Re: Timeline following for logical slots - Mailing list pgsql-hackers

From Andres Freund
Subject Re: Timeline following for logical slots
Date
Msg-id 20160331080907.GI13305@awork2.anarazel.de
Whole thread Raw
In response to Re: Timeline following for logical slots  (Craig Ringer <craig@2ndquadrant.com>)
Responses Re: Timeline following for logical slots  (Craig Ringer <craig@2ndquadrant.com>)
List pgsql-hackers
Hi,

On 2016-03-31 08:52:34 +0800, Craig Ringer wrote:
> On 31 March 2016 at 07:15, Alvaro Herrera <alvherre@2ndquadrant.com> wrote:
> 
> 
> > > Available attached or at
> > >
> > https://github.com/2ndQuadrant/postgres/tree/dev/logical-decoding-timeline-following
> >
> > And pushed this too.
> >
> 
> Much appreciated.
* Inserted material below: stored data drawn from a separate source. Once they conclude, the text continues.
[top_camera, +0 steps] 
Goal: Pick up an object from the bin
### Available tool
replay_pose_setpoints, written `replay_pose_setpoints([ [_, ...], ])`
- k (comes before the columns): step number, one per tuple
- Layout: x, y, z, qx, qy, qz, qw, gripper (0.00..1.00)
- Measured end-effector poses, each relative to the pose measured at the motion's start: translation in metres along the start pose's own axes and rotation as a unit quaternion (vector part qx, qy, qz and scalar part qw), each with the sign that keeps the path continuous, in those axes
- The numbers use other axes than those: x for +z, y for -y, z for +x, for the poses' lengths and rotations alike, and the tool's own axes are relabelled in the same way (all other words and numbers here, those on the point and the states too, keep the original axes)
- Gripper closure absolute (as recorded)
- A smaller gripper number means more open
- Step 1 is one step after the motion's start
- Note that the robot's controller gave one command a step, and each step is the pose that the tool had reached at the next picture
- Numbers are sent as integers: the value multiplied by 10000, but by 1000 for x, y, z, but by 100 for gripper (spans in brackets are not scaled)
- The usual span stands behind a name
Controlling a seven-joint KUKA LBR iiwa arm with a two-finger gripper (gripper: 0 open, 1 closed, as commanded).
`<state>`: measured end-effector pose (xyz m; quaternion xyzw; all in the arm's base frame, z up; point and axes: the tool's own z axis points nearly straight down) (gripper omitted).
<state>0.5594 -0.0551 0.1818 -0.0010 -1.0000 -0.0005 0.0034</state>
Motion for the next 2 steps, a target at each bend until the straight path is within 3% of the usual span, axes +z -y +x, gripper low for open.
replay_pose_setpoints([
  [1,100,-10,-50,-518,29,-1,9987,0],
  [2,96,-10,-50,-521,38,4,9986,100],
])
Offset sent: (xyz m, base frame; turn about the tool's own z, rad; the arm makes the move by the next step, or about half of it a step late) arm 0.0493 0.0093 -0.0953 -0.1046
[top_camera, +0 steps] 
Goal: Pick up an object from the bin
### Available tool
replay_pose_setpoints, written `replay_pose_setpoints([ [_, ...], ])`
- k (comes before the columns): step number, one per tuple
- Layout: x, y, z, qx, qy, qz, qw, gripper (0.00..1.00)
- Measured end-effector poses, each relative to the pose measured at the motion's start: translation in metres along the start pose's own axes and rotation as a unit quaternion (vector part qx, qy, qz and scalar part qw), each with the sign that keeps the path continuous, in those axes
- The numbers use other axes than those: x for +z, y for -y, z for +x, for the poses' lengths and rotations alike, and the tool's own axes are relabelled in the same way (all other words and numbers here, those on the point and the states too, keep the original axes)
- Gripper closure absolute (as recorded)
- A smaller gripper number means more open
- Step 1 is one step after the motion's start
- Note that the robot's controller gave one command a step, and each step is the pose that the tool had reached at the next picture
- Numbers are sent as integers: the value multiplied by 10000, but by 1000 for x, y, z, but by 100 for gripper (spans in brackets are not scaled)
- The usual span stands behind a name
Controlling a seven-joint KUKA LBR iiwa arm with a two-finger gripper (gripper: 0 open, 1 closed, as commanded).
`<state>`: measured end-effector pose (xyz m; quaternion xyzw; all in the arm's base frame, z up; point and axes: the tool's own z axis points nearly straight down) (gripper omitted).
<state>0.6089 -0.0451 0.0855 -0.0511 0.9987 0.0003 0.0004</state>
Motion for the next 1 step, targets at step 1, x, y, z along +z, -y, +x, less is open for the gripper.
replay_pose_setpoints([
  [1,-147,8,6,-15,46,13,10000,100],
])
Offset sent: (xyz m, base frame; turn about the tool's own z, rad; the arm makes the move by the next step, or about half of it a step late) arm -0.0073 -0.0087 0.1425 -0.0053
Marked as committed at
> https://commitfest.postgresql.org/9/568/ .
> 
> This gives us an option for failover of logical replication in 9.6, even if
> it's a bit cumbersome and complex for the client, in case failover slots
> don't make the cut. And, of course, it's a pre-req for failover slots,
> which I'll rebase on top of it shortly.

FWIW, I think it's dangerous to use this that way. If people manipulate
slots that way we'll have hellishly to debug issues. The test code needs
a big disclaimer to never ever be used in production, and we should
"disclaim any warranty" if somebody does that. To the point of not
fixing issues around it in back branches.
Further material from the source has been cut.